BRIEF: Everything in the records below should be set down again, word for word.

*** Opening of PROVIDED DATA ***

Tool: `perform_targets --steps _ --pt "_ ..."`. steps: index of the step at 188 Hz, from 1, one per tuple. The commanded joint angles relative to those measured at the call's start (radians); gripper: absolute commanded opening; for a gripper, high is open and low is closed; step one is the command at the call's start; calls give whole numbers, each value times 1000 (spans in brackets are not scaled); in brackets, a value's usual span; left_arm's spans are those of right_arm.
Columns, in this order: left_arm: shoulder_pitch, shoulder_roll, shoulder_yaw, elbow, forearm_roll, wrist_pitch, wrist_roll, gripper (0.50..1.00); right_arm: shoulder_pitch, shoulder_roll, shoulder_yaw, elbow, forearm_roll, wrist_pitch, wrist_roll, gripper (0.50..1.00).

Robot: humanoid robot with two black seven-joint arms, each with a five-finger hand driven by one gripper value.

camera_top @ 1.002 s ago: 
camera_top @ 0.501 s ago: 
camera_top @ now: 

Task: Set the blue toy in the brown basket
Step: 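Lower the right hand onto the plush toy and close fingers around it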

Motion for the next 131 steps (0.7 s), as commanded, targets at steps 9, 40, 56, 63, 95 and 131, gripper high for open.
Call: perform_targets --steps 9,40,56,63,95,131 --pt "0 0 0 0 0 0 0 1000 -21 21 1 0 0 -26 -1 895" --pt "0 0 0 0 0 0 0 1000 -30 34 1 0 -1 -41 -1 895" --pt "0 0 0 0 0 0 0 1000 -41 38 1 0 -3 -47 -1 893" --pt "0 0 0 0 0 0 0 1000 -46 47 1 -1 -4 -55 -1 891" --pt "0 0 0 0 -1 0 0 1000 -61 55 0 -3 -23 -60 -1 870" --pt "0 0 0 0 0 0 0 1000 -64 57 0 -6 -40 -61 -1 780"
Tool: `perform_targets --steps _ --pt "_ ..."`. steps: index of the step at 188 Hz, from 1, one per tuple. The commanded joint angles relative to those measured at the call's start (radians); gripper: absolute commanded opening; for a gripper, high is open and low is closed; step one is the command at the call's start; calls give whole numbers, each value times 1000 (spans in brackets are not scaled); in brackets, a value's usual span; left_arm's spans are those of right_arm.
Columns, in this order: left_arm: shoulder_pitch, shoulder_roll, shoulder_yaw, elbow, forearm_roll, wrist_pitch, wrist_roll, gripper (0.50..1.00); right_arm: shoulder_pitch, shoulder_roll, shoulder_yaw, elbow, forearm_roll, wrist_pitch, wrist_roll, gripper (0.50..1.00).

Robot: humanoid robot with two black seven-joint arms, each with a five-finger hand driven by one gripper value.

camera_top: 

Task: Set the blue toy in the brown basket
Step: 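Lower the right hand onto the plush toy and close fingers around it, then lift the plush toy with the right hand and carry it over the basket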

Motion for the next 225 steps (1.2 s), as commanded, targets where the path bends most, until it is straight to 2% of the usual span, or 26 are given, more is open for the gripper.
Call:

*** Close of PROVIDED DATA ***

EXPECTED OUTPUT:
Tool: `perform_targets --steps _ --pt "_ ..."`. steps: index of the step at 188 Hz, from 1, one per tuple. The commanded joint angles relative to those measured at the call's start (radians); gripper: absolute commanded opening; for a gripper, high is open and low is closed; step one is the command at the call's start; calls give whole numbers, each value times 1000 (spans in brackets are not scaled); in brackets, a value's usual span; left_arm's spans are those of right_arm.
Columns, in this order: left_arm: shoulder_pitch, shoulder_roll, shoulder_yaw, elbow, forearm_roll, wrist_pitch, wrist_roll, gripper (0.50..1.00); right_arm: shoulder_pitch, shoulder_roll, shoulder_yaw, elbow, forearm_roll, wrist_pitch, wrist_roll, gripper (0.50..1.00).

Robot: humanoid robot with two black seven-joint arms, each with a five-finger hand driven by one gripper value.

camera_top @ 1.002 s ago: 
camera_top @ 0.501 s ago: 
camera_top @ now: 

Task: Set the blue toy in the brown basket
Step: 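Lower the right hand onto the plush toy and close fingers around it
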
Motion for the next 131 steps (0.7 s), as commanded, targets at steps 9, 40, 56, 63, 95 and 131, gripper high for open.
Call: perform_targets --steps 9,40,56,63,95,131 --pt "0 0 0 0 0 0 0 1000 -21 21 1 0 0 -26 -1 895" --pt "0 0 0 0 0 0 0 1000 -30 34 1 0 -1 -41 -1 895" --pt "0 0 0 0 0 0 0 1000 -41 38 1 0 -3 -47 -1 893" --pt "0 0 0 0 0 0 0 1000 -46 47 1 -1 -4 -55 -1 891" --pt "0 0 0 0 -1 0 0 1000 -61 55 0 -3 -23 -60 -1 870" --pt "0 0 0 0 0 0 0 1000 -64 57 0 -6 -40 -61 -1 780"
Tool: `perform_targets --steps _ --pt "_ ..."`. steps: index of the step at 188 Hz, from 1, one per tuple. The commanded joint angles relative to those measured at the call's start (radians); gripper: absolute commanded opening; for a gripper, high is open and low is closed; step one is the command at the call's start; calls give whole numbers, each value times 1000 (spans in brackets are not scaled); in brackets, a value's usual span; left_arm's spans are those of right_arm.
Columns, in this order: left_arm: shoulder_pitch, shoulder_roll, shoulder_yaw, elbow, forearm_roll, wrist_pitch, wrist_roll, gripper (0.50..1.00); right_arm: shoulder_pitch, shoulder_roll, shoulder_yaw, elbow, forearm_roll, wrist_pitch, wrist_roll, gripper (0.50..1.00).

Robot: humanoid robot with two black seven-joint arms, each with a five-finger hand driven by one gripper value.

camera_top: 

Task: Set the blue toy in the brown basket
Step: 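Lower the right hand onto the plush toy and close fingers around it, then lift the plush toy with the right hand and carry it over the basket
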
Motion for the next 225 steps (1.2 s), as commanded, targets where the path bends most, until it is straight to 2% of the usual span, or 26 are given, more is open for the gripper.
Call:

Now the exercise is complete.